◆ ABOUT THIS EXERCISE
Where the material below has a line containing "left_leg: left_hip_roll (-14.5", start repeating exactly, and keep going through the line containing "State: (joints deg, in", with no other lines.
Top of INFORMATION SHOWN
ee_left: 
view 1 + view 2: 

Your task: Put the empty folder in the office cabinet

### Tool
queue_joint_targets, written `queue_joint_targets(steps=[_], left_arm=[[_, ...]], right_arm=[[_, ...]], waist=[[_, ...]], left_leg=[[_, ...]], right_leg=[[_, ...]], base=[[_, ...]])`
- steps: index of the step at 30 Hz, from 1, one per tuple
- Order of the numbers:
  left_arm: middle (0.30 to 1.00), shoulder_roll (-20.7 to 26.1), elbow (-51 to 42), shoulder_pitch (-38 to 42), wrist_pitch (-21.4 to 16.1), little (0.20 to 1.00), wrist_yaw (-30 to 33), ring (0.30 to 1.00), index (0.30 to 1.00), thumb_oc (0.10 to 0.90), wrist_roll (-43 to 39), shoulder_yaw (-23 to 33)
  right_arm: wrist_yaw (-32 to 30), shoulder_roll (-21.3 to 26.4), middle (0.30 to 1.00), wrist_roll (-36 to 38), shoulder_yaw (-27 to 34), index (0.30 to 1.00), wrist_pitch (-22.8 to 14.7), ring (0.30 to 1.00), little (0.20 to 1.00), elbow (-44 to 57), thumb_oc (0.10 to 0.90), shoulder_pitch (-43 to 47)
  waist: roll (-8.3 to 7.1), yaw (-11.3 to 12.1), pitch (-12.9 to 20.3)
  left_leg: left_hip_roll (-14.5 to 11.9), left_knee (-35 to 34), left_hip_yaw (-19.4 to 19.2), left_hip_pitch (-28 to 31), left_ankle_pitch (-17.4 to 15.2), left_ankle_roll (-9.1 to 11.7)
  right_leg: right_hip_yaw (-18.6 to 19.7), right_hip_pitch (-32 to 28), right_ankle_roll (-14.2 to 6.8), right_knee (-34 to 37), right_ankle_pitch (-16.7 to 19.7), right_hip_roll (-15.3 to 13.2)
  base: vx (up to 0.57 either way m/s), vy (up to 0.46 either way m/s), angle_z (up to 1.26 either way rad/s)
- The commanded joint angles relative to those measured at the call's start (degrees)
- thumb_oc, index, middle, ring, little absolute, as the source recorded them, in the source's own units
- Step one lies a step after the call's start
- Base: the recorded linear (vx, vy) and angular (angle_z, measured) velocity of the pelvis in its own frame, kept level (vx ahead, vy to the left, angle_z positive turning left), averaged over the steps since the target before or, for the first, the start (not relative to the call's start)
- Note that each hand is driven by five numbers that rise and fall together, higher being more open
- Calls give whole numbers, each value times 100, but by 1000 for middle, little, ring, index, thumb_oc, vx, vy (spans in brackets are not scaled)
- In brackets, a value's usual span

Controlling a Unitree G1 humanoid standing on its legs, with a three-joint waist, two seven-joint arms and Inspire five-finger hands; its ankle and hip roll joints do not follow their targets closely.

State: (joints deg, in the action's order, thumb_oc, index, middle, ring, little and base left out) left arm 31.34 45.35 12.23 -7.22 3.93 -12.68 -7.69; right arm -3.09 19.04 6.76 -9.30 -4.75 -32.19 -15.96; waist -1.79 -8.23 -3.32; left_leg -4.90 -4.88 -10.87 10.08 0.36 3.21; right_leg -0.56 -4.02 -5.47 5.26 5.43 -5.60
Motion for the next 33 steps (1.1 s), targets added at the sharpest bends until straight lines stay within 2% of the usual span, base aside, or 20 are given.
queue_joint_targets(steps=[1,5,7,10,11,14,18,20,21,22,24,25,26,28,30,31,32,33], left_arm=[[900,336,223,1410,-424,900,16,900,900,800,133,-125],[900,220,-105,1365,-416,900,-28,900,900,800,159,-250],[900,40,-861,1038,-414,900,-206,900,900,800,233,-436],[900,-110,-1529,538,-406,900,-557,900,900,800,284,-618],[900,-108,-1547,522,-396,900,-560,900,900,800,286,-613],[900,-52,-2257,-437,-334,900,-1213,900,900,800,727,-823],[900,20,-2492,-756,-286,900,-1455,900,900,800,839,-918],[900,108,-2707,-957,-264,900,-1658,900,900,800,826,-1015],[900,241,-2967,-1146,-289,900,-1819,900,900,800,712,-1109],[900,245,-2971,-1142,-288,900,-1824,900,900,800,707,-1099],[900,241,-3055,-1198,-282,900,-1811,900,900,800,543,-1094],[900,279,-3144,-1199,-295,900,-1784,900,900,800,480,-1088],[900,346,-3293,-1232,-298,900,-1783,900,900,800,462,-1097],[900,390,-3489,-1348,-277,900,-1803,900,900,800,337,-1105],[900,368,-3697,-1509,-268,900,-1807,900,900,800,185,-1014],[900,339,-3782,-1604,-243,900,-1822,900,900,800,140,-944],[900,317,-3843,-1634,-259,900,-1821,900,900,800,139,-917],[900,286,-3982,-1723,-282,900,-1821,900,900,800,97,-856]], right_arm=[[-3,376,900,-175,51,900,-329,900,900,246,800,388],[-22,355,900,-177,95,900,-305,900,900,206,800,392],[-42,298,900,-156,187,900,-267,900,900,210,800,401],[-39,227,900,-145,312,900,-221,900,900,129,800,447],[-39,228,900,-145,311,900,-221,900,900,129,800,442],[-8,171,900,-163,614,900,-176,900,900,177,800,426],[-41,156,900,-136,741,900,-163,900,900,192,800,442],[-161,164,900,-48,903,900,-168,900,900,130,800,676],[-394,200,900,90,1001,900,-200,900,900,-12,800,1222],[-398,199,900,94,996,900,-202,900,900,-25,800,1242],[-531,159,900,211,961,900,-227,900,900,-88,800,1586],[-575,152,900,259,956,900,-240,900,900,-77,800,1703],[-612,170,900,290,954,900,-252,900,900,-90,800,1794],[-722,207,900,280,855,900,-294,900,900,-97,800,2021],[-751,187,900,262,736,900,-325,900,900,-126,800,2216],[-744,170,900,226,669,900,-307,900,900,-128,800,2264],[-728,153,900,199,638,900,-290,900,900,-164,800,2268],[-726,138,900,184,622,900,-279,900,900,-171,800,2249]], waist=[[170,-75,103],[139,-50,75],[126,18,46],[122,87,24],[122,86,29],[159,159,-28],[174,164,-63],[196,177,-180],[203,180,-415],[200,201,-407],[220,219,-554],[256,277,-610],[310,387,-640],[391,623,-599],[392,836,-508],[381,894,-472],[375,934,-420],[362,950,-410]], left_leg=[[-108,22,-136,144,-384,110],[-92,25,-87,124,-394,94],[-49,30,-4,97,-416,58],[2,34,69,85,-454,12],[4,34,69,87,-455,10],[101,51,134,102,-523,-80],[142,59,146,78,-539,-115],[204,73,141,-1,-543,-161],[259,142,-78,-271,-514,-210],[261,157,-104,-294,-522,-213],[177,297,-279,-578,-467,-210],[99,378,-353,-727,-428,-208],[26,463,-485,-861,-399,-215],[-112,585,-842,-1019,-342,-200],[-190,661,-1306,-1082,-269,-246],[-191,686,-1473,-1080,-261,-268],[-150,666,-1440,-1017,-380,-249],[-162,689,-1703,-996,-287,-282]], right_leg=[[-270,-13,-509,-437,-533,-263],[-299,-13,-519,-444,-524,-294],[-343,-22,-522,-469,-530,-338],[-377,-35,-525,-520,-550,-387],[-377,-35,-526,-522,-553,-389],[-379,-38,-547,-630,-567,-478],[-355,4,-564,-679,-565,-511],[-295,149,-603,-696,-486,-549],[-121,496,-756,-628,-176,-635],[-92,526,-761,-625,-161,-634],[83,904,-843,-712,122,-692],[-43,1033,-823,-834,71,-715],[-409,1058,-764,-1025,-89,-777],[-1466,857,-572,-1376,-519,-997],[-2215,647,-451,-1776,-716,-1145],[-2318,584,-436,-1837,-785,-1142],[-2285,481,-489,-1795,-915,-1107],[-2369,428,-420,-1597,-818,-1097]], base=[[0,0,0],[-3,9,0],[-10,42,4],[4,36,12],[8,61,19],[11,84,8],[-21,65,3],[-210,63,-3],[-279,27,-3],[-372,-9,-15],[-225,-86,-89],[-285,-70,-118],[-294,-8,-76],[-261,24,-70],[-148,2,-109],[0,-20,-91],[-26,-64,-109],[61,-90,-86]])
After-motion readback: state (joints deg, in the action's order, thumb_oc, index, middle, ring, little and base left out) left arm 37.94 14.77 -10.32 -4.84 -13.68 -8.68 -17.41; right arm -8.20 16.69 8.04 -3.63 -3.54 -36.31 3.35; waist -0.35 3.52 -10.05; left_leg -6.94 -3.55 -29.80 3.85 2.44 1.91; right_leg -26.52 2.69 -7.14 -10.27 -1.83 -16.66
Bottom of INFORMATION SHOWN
◆ PROBLEM SOLUTION
  left_leg: left_hip_roll (-14.5 to 11.9), left_knee (-35 to 34), left_hip_yaw (-19.4 to 19.2), left_hip_pitch (-28 to 31), left_ankle_pitch (-17.4 to 15.2), left_ankle_roll (-9.1 to 11.7)
  right_leg: right_hip_yaw (-18.6 to 19.7), right_hip_pitch (-32 to 28), right_ankle_roll (-14.2 to 6.8), right_knee (-34 to 37), right_ankle_pitch (-16.7 to 19.7), right_hip_roll (-15.3 to 13.2)
  base: vx (up to 0.57 either way m/s), vy (up to 0.46 either way m/s), angle_z (up to 1.26 either way rad/s)
- The commanded joint angles relative to those measured at the call's start (degrees)
- thumb_oc, index, middle, ring, little absolute, as the source recorded them, in the source's own units
- Step one lies a step after the call's start
- Base: the recorded linear (vx, vy) and angular (angle_z, measured) velocity of the pelvis in its own frame, kept level (vx ahead, vy to the left, angle_z positive turning left), averaged over the steps since the target before or, for the first, the start (not relative to the call's start)
- Note that each hand is driven by five numbers that rise and fall together, higher being more open
- Calls give whole numbers, each value times 100, but by 1000 for middle, little, ring, index, thumb_oc, vx, vy (spans in brackets are not scaled)
- In brackets, a value's usual span

Controlling a Unitree G1 humanoid standing on its legs, with a three-joint waist, two seven-joint arms and Inspire five-finger hands; its ankle and hip roll joints do not follow their targets closely.

State: (joints deg, in the action's order, thumb_oc, index, middle, ring, little and base left out) left arm 31.34 45.35 12.23 -7.22 3.93 -12.68 -7.69; right arm -3.09 19.04 6.76 -9.30 -4.75 -32.19 -15.96; waist -1.79 -8.23 -3.32; left_leg -4.90 -4.88 -10.87 10.08 0.36 3.21; right_leg -0.56 -4.02 -5.47 5.26 5.43 -5.60

The full output has been given.